森林・環境共生学に関連しそうな本を読んで適当に紹介するコーナー
(映画)杜人:環境再生医 矢野智徳の挑戦
前田せつ子(監督)
日本 2022年作品
ある造園業者の活動を取材したドキュメンタリー映画である。
一般の観客は、本作を楽しんで観ることができるだろう。しかし森林・環境共生学コースの我々は、そうはいかないはずだ。登場人物の行動や、ときおり加えられるナレーションを、「自分ならどうするか・どう言うか」と考えながら追わねばならないからだ。あなたはそれができるだけの学びをしている。自分の知識と思考をはたらかせて、映画が描く内容を検証してほしい。
私の見立てを書いておこう。登場人物たちは、庭園の排水を重視している。地表から土壌への雨水の浸透と、その流下を妨げないように庭を設計・改良することは重要だ。
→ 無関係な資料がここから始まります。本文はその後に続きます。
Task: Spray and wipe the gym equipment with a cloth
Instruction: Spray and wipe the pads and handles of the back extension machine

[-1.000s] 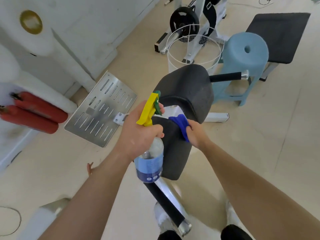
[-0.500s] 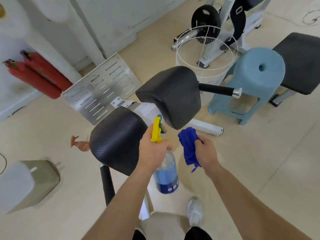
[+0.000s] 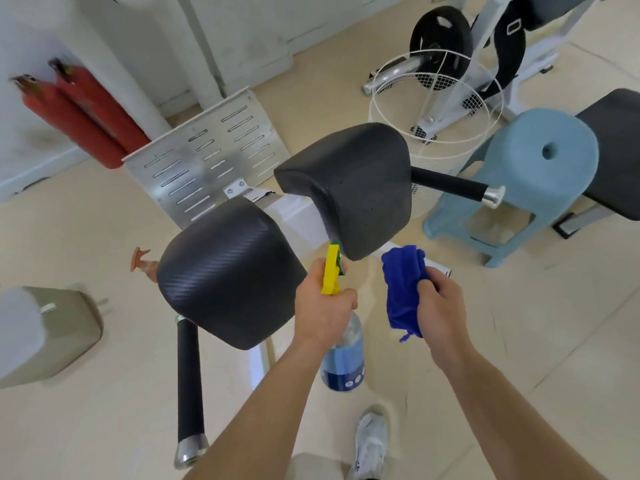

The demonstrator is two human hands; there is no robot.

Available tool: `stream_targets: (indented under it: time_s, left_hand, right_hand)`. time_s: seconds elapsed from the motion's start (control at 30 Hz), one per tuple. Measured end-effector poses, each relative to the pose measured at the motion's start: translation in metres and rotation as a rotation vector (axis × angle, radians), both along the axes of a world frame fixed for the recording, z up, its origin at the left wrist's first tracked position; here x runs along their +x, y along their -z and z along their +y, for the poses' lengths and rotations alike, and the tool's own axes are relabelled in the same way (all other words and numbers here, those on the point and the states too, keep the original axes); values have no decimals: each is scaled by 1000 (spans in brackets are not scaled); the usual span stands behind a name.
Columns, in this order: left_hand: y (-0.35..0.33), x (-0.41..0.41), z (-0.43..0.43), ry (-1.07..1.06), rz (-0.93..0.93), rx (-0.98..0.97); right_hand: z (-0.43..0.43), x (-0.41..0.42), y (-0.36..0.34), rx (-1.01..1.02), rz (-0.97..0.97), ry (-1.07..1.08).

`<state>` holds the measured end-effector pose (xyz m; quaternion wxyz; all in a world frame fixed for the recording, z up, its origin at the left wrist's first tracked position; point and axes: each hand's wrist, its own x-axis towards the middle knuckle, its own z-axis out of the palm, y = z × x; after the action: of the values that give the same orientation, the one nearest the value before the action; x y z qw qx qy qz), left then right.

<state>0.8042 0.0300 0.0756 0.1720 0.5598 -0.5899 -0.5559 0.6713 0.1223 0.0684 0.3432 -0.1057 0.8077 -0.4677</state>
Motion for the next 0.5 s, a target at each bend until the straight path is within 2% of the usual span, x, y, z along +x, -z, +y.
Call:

それをどのように表現するかも面白い。「コルゲート管による暗渠」と言うか、「水と空気の通り道」と言うかは、施工依頼者(施主)の理解と行動を左右するだろう。施工後に庭園の良好な排水が維持できるかどうかは、施主の日常的な管理にかかっている。そうだとするなら、施主が管理の方針をイメージしやすいように表現する意味があるかもしれない。
一方で、庭園の排水で得られた知見を、小流域の現象に拡大適用して考えるのは疑問である。温暖化による異常な降雨は、人間が地中表層の水の流れを制御してどうにかできる範囲をこえているのではないだろうか。「環境再生」のために確実に制御できるのは、降った水ではなくて、人間が排出するガスのほうだろう。
造園は、施主の意図や予算の範囲内で、施工側の理想を追求せねばならない、難しい世界である。地中の状況にあわせて施工方法が変更されたときに、施主がみせる戸惑いを、カメラは記録している。フィクション映画とは異なる、ドキュメンタリー映画ならではの点である。